You may want to look into the book "The Physiology of Tropical Fishes":

http://www.amazon.com/Physiology-Tropical-Fishes-21-Fish/dp/0123504457


----------



## jestep (Nov 14, 2009)

I think the co2 superficial statement actually has some bearing. 

PH is the measurement of hydrogen ions, however, co2 only contributes to this via carbolic acid equalization. The deterioration of plant material contributes many more acids and compounds than just carbolic acid. I think this is a good argument against using co2 for proper water ph.

I disagree however, on saying that co2 changed ph doesn't have a affect on fish's health. From most of what I've read, .4 point ph changes (<48 hours) stresses fish, and can kill sensitive fish. I've experienced fish death from co2 related ph changes as well. It doesn't matter if the ph is co2 derived or someone dumped some hydrochloric acid into the tank.


----------



## geeks_15 (Dec 9, 2006)

> Originally Posted by geeks_15
> Its just that although pH is a measure of H+ concentration, so much can affect the pH besides just the H+ concentration
> 
> I am not sure of what you are saying. pH measures only the dissolved hydrogen ions (H+).


What I mean, is pH is affected by buffering capacity and the solutes in the water which can bind/release H+ and therefore alter the pH.

So pH = free H+ concentration. There is no doubt. I don't mean to question that. But pH (aka free H+ concentration) is just one of many components that make up healthy water.

Here is a bad analogy. Say you want to make a cake. The cake tastes good if you use x eggs and attain a certain fat content. But you don't have eggs. You can use lard to get the same fat concentration. You end up with the same fat concentration, but does the cake taste the same?
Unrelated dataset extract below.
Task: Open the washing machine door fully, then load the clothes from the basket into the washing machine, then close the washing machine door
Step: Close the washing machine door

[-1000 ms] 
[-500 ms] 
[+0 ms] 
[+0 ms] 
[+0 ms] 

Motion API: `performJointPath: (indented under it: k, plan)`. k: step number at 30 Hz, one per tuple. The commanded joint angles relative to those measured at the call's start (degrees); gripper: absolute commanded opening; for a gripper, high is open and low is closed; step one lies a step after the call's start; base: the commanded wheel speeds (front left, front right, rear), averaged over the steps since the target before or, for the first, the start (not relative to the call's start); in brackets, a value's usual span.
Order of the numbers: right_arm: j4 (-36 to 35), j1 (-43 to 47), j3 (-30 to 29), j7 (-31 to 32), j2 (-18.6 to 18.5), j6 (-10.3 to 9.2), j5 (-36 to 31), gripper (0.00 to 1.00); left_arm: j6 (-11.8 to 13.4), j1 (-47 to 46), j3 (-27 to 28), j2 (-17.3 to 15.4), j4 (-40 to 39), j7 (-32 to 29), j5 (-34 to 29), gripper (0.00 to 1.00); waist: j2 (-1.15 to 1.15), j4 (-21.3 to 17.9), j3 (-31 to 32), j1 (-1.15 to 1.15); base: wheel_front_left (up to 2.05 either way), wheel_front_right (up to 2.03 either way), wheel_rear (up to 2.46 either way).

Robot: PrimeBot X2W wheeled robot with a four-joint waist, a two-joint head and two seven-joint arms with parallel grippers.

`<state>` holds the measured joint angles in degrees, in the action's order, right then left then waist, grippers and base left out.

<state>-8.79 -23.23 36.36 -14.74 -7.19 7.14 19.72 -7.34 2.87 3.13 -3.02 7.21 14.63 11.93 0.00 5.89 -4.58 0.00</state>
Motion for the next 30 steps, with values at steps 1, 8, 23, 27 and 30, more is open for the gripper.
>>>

Maybe the H+ concentration in the water is the only solute in the water that matters, maybe it is not the only one but the main one, or maybe it is one of many that play a small part to make up healthy water for any certain species of fish. I don't know for sure.

But, I've never heard of someone using CO2 to set a certain pH for fish. A CO2 setup is fairly expensive and neons are historically (maybe not so much anymore) hardy, so maybe it is a good idea but was never needed in the past. I'm interested in apistos and I've read all I can get my hands on about them, and I've never heard of CO2 to control pH.


----------



## bartoli (May 8, 2006)

geeks_15 said:


> But pH (aka free H+ concentration) is just one of many components that make up healthy water.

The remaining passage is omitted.